Choroidal neovascularization in eyes with choroidal vascular hyperpermeability.

PURPOSE

We describe the clinical and genetic characteristics of choroidal neovascularization (CNV) in eyes with choroidal vascular hyperpermeability (CVH).

METHODS

This cross-sectional study consisted of 438 consecutive patients who underwent fluorescein and indocyanine green angiography for macular disease. We used the genotypes of 1576 age-related macular degeneration (AMD) cases and 3248 general population controls as reference groups for genetic association analyses.

RESULTS

Of 871 eyes (438 patients) examined, CVH was found in 227 eyes (26.1%). Of these 227 eyes, 52 (22.6%) had CNV in the macular area. The proportion of patients with drusen and the choroidal thickness were not different between eyes with and without CNV, after adjusting for age (P = 0.21 and 0.95). Of the 52 eyes with CNV, 51 had type 1 CNV and only one eye had pure type 2 CNV. Of the 51 eyes with type 1 CNV, polypoidal lesions were observed in 17 eyes (33.3%).
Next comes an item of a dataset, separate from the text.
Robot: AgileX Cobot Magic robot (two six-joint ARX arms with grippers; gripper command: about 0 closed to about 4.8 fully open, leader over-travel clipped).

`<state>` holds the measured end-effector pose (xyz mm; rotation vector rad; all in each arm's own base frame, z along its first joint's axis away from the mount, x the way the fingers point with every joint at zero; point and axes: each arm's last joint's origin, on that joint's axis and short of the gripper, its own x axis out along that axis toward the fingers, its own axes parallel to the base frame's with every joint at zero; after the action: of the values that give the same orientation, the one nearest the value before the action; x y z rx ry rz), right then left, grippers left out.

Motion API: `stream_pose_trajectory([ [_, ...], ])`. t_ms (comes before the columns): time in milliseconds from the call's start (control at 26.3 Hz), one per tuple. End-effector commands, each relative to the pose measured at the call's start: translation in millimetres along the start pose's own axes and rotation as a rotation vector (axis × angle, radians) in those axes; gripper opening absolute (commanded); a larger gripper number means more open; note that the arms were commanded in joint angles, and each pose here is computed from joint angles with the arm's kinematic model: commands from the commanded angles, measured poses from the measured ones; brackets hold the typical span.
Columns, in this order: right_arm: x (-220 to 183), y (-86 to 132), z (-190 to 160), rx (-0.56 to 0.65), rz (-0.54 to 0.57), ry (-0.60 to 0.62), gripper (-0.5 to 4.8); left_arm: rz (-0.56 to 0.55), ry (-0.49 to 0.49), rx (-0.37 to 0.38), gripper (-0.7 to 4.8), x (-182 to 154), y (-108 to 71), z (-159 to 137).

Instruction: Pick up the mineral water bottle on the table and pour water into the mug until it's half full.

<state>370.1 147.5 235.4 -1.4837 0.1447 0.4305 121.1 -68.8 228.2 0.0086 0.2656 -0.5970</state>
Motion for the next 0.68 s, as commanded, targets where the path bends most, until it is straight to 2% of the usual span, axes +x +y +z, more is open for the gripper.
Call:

Genotype distributions of ARMS2 (A69S) and CFH (I62V) in patients with CVH and type 1 CNV significantly differed from those of AMD cases (P = 0.0014 and 0.0098, respectively), but not from general population controls (P = 0.33 and 0.82, statistical power of 88.5% and 72.9%, respectively).

CONCLUSIONS

In patients with CVH, type 1 CNV may occur frequently and sometimes accompanies type 2 CNV or polypoidal lesions. In terms of ARMS2 and CFH, genetic background of patients with CVH and type 1 CNV was different from those with AMD, but rather similar to the general Japanese population.